Please print the entries exactly, omitting each image.
--- Data shown ---
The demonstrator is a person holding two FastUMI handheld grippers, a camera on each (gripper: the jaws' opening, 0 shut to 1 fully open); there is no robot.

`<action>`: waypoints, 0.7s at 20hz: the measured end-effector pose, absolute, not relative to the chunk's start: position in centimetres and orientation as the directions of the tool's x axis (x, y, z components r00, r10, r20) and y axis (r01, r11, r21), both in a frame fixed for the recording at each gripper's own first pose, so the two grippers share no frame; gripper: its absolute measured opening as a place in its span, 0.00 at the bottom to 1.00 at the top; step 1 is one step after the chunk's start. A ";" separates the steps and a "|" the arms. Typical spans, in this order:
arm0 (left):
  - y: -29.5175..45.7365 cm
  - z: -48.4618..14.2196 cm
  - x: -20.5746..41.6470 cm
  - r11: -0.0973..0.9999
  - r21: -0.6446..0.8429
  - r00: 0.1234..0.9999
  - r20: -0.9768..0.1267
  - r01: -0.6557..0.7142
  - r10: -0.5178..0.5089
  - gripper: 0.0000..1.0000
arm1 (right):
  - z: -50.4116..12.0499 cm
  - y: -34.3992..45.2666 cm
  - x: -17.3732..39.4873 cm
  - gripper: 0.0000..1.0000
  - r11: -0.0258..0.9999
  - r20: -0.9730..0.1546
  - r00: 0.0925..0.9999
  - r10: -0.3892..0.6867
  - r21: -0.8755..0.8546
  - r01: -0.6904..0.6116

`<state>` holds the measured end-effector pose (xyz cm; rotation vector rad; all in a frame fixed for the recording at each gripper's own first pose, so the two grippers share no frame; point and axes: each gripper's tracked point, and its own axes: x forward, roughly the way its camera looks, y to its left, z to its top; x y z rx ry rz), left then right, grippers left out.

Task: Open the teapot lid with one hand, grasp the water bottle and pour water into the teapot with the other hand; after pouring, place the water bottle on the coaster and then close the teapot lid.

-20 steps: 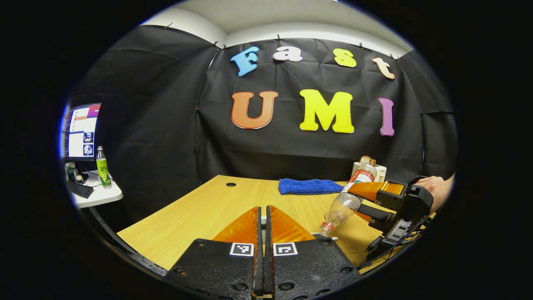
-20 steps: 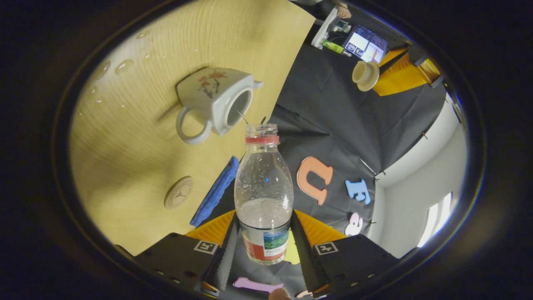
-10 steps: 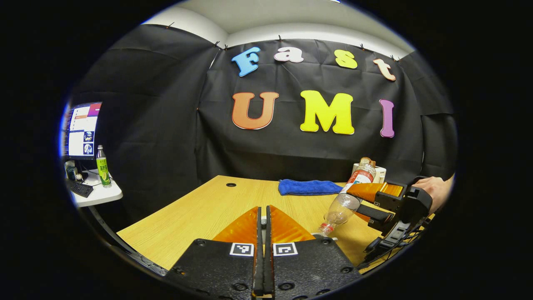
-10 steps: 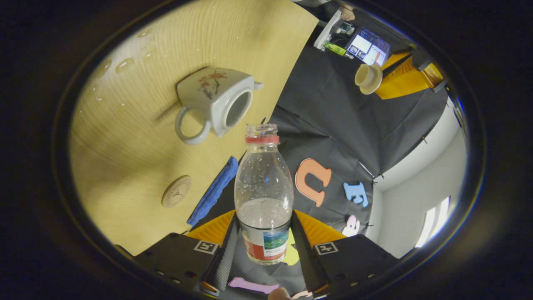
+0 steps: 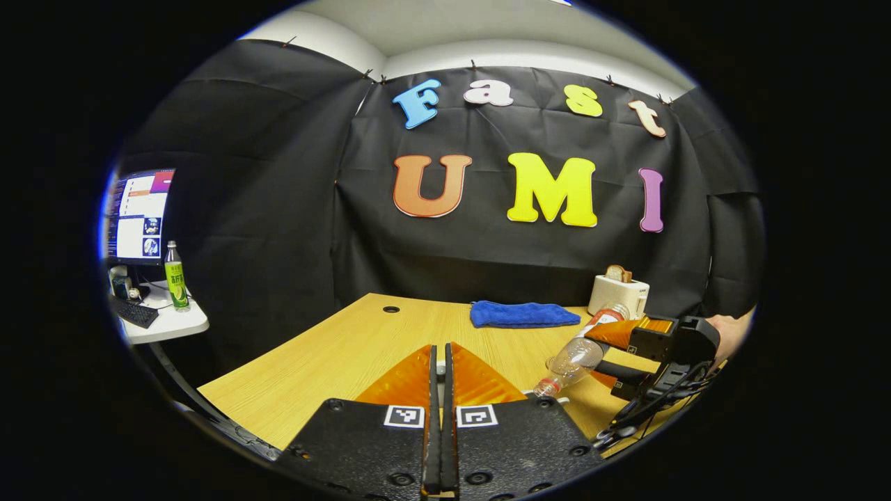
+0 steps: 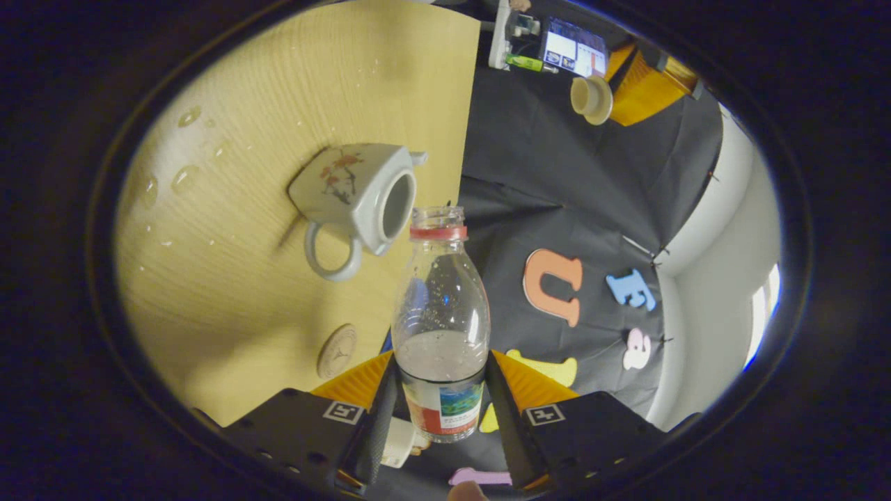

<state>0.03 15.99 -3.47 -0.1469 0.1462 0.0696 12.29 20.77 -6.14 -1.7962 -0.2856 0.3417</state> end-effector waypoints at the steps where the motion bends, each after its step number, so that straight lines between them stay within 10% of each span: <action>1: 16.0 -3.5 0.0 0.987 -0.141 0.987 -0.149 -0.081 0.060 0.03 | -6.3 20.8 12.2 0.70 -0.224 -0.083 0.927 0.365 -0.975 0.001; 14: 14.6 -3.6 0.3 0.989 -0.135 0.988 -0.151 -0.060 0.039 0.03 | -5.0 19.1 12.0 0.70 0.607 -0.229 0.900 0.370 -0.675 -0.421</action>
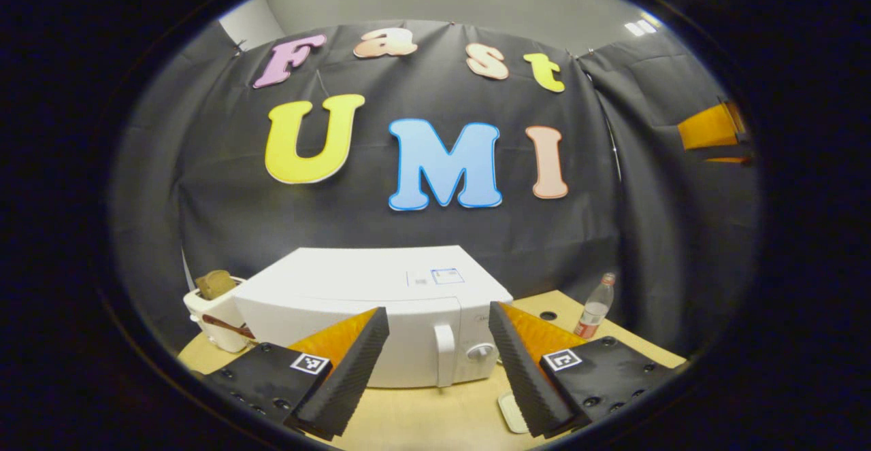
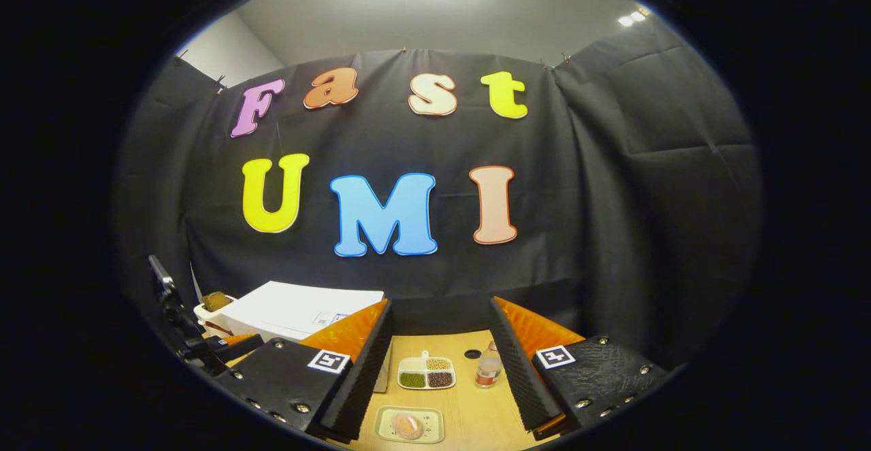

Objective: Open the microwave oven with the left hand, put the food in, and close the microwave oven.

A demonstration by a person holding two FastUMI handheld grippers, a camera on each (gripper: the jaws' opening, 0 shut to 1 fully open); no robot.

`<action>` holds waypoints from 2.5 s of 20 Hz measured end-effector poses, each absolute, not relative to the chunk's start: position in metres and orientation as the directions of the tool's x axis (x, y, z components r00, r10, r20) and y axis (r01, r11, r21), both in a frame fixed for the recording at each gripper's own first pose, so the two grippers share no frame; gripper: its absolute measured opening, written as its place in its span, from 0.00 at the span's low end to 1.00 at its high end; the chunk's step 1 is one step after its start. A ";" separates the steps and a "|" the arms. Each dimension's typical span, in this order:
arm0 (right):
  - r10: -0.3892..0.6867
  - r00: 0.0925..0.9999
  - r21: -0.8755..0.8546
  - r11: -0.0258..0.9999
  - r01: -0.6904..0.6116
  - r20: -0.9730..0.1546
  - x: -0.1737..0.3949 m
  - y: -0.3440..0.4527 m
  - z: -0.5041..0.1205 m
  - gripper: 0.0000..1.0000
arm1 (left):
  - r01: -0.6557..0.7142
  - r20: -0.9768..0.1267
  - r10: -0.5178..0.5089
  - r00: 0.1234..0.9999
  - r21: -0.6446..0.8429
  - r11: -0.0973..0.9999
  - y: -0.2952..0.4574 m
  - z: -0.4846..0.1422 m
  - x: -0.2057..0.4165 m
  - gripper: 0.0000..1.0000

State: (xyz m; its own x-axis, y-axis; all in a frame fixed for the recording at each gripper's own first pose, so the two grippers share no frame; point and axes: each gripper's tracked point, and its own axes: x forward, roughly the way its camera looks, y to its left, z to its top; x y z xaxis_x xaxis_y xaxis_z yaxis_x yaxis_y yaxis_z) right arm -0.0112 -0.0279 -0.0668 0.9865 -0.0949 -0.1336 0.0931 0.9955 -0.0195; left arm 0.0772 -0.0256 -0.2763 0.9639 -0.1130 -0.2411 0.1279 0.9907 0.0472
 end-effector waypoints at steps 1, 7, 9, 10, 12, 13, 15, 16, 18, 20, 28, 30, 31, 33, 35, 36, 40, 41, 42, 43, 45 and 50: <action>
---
Solution to this exercise:
The demonstrator is a person holding two FastUMI handheld grippers, a camera on each (gripper: the jaws' opening, 0 shut to 1 fully open); there is no robot.

`<action>`: waypoints, 0.7s at 20hz: the measured end-effector pose, absolute, not relative to the chunk's start: position in centimetres and orientation as the directions of the tool's x axis (x, y, z components r00, r10, r20) and y axis (r01, r11, r21), both in a frame fixed for the recording at each gripper's own first pose, so the two grippers share no frame; gripper: its absolute measured opening as a place in its span, 0.00 at the bottom to 1.00 at the top; step 1 is one step after the chunk's start. A ";" separates the steps and a "|" the arms. Typical spans, in this order:
arm0 (left):
  - y: -29.5175..45.7365 cm
  - z: -48.4618..14.2196 cm
  - x: -20.5746..41.6470 cm
  - r11: -0.0973..0.9999
  - r21: -0.6446..0.8429
  - r00: 0.1234..0.9999
  - r20: -0.9768..0.1267
  - r01: -0.6557..0.7142
  - r10: -0.5178..0.5089
  - gripper: 0.0000..1.0000
arm1 (right):
  - z: -50.4116..12.0499 cm
  - y: -34.3992..45.2666 cm
  - x: -17.3732..39.4873 cm
  - gripper: 0.0000..1.0000
  - r11: -0.0258..0.9999
  - r20: -0.9730..0.1546
  - r00: 0.0925..0.9999
  - r10: -0.3892..0.6867
  - r21: -0.8755..0.8546
  - r01: -0.6904..0.6116

`<state>` holds the measured end-effector pose (xyz cm; rotation vector rad; all in a frame fixed for the recording at each gripper's own first pose, so the two grippers share no frame; point and axes: each gripper's tracked point, and its own axes: x forward, roughly the way its camera looks, y to its left, z to its top; x y z rx ry rz), left then right, grippers left out.

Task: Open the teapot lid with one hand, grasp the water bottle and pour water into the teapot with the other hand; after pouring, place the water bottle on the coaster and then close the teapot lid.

-20 steps: 
-20 steps: 
-10 steps: 
-10 steps: 
+0 steps: 
+0 steps: 

<state>0.03 15.99 -3.47 -0.1469 0.1462 0.0696 12.29 20.77 -6.14 -1.7962 -0.2856 0.3417</state> end-effector waypoints at the steps where the motion bends, each after its step number, so that straight lines between them stay within 10% of each span: <action>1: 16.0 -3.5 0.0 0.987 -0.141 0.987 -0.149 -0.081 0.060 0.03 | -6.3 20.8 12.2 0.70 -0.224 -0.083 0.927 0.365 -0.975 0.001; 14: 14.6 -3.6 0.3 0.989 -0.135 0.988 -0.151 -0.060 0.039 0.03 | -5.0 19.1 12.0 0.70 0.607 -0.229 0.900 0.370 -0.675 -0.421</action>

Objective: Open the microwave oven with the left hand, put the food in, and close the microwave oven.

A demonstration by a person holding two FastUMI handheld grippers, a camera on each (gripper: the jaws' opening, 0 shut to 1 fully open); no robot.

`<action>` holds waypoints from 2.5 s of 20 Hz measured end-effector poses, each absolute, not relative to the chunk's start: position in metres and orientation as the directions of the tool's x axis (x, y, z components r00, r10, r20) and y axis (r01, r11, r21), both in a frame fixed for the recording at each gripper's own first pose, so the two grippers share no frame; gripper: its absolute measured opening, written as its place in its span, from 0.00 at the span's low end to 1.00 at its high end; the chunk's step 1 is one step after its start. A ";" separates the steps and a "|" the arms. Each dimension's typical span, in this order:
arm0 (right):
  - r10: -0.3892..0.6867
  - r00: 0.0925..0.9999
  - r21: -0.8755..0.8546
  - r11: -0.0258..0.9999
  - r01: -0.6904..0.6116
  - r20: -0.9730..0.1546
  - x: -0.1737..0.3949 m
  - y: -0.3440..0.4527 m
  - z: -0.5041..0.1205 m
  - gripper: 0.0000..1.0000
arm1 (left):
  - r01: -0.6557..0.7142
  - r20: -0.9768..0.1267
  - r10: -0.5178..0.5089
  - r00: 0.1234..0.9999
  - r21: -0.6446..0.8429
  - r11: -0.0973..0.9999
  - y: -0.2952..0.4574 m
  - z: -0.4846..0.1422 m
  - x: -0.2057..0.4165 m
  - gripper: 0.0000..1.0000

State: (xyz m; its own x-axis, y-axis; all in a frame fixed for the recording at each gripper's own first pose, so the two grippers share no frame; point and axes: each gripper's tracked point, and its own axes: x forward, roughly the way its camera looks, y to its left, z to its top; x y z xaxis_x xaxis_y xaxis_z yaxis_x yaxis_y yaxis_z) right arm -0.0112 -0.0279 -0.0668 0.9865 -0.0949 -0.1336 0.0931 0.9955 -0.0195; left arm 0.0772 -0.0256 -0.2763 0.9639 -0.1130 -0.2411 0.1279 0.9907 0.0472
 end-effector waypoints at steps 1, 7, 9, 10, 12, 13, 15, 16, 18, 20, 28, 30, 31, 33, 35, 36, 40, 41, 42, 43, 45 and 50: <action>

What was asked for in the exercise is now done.